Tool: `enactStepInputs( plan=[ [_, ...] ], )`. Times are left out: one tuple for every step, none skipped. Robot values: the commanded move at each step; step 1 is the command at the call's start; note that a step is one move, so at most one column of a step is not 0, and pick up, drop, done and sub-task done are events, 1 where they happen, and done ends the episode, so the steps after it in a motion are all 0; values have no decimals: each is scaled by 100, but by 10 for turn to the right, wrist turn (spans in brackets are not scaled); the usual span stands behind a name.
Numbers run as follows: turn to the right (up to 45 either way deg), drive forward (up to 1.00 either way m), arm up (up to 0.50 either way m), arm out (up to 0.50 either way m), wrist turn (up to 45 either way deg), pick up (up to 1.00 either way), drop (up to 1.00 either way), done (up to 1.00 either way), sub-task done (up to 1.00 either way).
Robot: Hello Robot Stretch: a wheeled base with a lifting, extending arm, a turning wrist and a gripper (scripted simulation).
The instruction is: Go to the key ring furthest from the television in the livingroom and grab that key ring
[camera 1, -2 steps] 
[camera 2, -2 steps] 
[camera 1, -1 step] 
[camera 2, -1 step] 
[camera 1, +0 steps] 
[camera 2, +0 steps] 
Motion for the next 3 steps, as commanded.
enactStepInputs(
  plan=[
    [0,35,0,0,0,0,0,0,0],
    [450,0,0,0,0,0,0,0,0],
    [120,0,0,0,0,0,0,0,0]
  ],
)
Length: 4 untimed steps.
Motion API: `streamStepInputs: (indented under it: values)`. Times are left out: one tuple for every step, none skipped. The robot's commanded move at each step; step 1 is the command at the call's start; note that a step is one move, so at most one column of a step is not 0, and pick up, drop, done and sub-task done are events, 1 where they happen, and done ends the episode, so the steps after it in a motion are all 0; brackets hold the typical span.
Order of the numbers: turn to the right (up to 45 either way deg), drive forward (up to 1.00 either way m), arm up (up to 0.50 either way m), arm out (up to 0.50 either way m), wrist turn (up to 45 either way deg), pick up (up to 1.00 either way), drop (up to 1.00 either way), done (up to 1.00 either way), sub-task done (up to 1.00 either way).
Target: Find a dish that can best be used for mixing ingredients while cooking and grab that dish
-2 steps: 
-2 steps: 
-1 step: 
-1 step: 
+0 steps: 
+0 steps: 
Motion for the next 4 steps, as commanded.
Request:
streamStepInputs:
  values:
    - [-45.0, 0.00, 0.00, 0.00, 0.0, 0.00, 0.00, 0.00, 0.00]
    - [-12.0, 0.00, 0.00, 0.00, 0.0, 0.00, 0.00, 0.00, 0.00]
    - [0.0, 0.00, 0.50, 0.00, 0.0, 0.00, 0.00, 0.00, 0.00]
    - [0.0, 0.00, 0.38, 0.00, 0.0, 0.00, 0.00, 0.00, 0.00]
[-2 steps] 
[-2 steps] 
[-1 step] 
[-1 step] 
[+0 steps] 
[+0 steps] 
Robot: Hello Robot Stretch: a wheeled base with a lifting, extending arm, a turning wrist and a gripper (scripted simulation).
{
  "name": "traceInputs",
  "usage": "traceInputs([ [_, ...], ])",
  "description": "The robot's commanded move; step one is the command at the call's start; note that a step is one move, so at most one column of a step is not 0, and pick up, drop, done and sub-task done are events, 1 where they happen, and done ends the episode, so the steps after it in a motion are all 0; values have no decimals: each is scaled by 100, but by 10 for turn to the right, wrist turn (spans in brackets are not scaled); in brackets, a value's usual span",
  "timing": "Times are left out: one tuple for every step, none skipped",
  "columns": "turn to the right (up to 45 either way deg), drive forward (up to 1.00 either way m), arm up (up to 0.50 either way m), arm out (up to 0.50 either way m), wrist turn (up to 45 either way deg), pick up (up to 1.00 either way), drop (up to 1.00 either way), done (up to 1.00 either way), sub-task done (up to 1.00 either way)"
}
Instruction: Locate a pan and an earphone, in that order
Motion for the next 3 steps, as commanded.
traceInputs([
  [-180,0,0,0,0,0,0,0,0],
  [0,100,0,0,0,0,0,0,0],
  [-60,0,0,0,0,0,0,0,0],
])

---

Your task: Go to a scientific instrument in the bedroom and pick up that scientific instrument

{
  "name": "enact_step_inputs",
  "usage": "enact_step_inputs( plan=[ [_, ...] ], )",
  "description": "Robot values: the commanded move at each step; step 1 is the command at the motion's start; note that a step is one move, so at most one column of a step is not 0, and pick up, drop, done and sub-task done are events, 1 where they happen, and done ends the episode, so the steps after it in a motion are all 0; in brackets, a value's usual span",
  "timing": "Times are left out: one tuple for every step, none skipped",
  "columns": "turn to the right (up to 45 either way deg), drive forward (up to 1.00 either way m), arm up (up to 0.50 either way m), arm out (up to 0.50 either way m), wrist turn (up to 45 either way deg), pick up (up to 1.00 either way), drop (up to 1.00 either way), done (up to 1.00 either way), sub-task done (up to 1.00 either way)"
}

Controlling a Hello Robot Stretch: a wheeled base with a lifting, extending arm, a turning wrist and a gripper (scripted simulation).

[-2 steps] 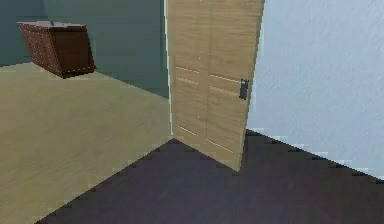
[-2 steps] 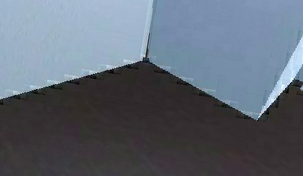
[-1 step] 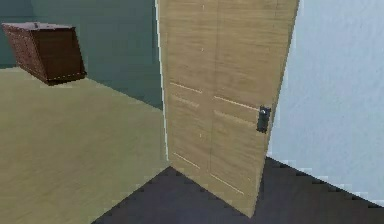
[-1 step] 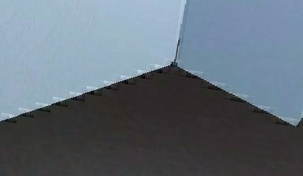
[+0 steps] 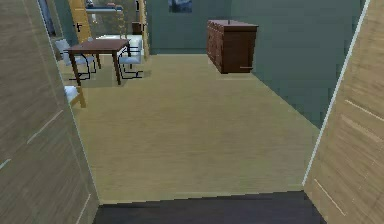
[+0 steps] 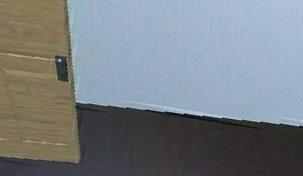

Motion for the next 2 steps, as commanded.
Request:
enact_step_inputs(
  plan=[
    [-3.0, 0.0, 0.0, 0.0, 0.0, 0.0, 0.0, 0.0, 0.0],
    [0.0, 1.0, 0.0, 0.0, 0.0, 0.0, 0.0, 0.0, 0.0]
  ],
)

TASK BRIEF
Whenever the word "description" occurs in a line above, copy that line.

ANSWER SPACE
  "description": "The robot's commanded move; step one is the command at the call's start; note that a step is one move, so at most one column of a step is not 0, and pick up, drop, done and sub-task done are events, 1 where they happen, and done ends the episode, so the steps after it in a motion are all 0; values have no decimals: each is scaled by 100, but by 10 for turn to the right, wrist turn (spans in brackets are not scaled); in brackets, a value's usual span",
  "description": "Robot values: the commanded move at each step; step 1 is the command at the motion's start; note that a step is one move, so at most one column of a step is not 0, and pick up, drop, done and sub-task done are events, 1 where they happen, and done ends the episode, so the steps after it in a motion are all 0; in brackets, a value's usual span",

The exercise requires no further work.